▸ **Exercise goal**
Looking at the records below, please work out how many lines contain the word "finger" and give the number alone.
⁂
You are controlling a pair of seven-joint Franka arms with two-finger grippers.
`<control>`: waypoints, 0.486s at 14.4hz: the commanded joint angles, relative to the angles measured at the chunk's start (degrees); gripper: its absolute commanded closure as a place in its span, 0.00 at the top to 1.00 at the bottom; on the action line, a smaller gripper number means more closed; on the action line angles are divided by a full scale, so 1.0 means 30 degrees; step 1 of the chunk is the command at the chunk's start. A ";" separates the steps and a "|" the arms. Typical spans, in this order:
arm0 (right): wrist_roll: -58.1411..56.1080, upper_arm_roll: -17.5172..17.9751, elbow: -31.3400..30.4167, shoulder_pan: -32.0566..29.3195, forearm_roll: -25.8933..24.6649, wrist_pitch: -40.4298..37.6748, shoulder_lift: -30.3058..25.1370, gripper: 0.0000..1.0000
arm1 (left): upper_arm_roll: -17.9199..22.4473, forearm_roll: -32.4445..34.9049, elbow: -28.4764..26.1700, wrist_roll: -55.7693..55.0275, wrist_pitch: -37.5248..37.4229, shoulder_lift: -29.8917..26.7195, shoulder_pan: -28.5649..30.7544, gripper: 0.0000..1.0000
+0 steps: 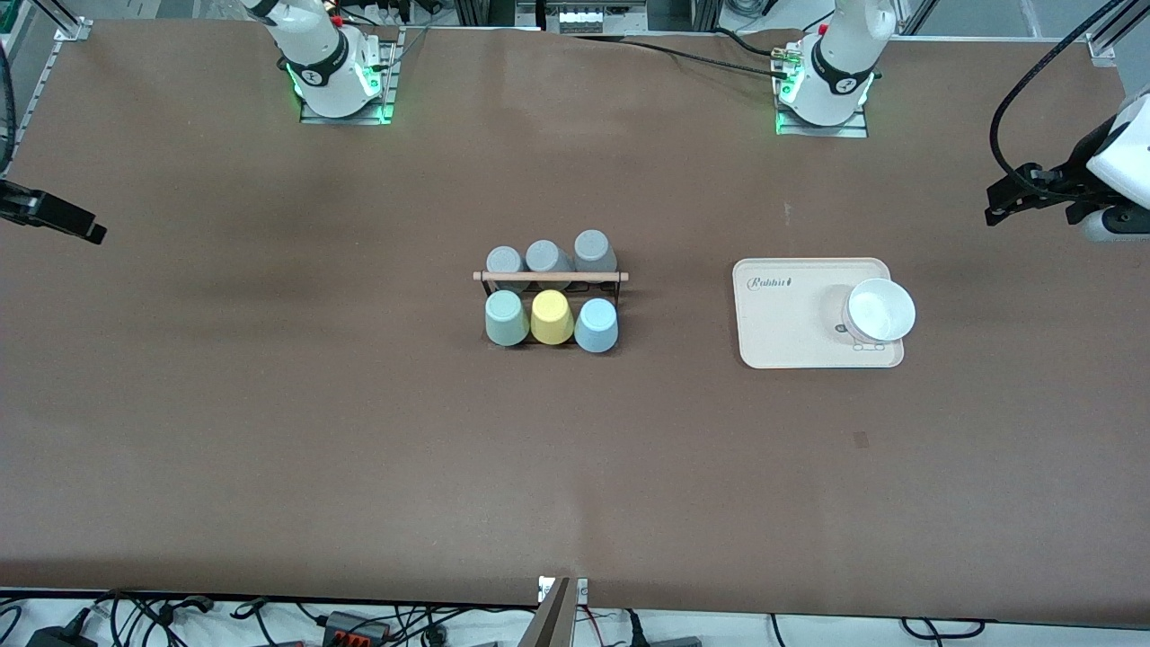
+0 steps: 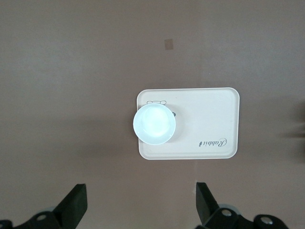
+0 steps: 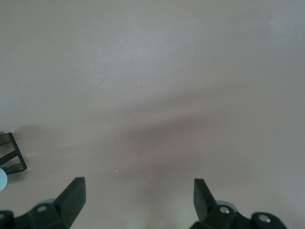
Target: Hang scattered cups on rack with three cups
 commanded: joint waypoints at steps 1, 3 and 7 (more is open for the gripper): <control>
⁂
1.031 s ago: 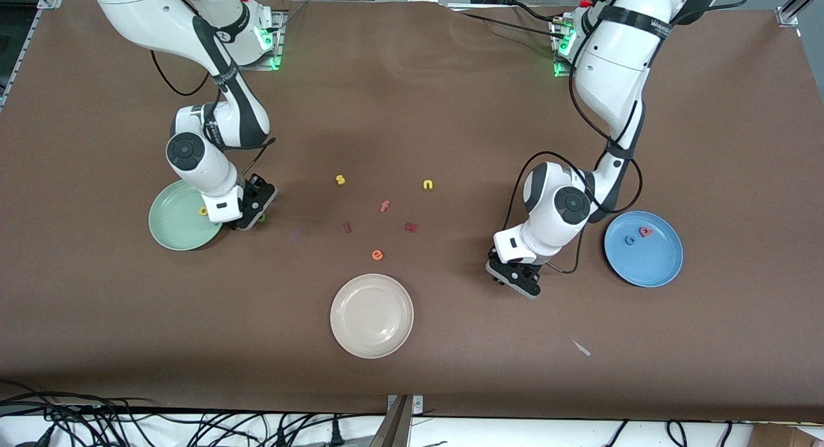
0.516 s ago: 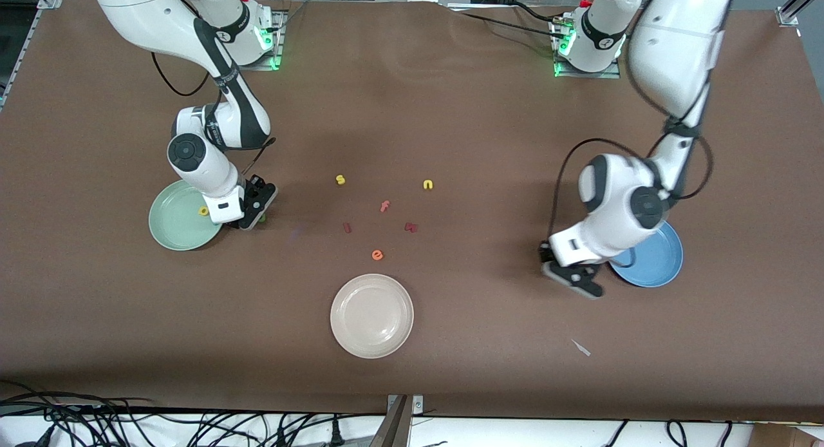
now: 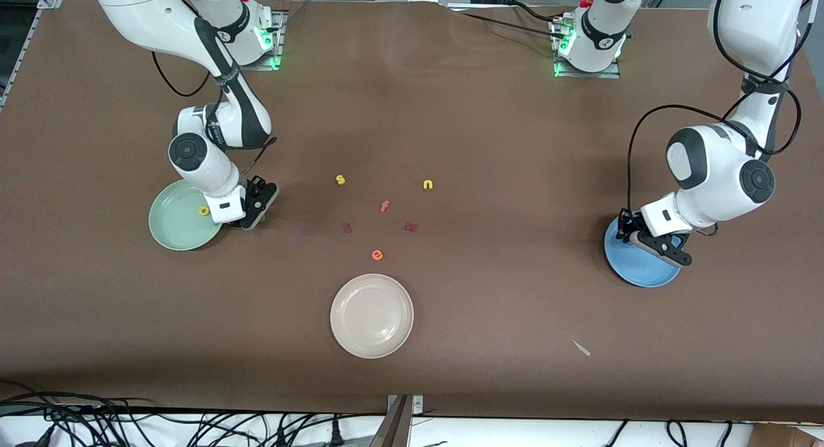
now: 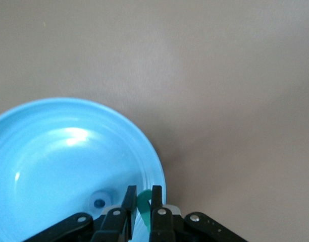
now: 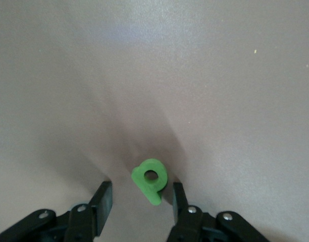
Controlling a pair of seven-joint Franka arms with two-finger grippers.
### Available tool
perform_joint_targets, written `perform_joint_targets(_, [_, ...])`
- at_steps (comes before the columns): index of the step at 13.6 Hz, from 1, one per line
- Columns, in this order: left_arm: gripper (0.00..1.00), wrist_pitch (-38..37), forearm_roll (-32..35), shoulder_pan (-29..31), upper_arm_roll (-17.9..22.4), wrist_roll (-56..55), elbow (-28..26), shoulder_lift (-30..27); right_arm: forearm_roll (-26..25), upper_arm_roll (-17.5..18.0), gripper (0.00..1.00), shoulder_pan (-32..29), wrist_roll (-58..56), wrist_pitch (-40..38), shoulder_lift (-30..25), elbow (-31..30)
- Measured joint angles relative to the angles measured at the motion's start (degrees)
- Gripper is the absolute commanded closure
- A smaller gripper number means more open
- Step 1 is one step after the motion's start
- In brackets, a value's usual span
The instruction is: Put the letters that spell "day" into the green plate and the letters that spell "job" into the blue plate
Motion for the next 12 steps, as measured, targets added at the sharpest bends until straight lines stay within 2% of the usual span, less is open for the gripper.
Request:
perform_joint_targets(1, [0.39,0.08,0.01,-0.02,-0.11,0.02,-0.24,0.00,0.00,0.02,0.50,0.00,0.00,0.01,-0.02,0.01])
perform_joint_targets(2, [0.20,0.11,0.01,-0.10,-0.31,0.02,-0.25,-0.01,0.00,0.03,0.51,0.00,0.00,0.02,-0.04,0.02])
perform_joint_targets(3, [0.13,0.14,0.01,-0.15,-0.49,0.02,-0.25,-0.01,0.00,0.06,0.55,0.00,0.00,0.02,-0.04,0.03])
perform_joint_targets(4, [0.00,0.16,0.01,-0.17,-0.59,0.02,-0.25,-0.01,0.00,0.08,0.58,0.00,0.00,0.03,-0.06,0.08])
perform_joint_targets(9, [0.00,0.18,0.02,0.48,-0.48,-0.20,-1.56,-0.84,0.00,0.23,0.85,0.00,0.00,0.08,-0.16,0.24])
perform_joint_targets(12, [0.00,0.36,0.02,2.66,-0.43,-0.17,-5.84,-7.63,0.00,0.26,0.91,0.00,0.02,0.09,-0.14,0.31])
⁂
▸ **Task output**
2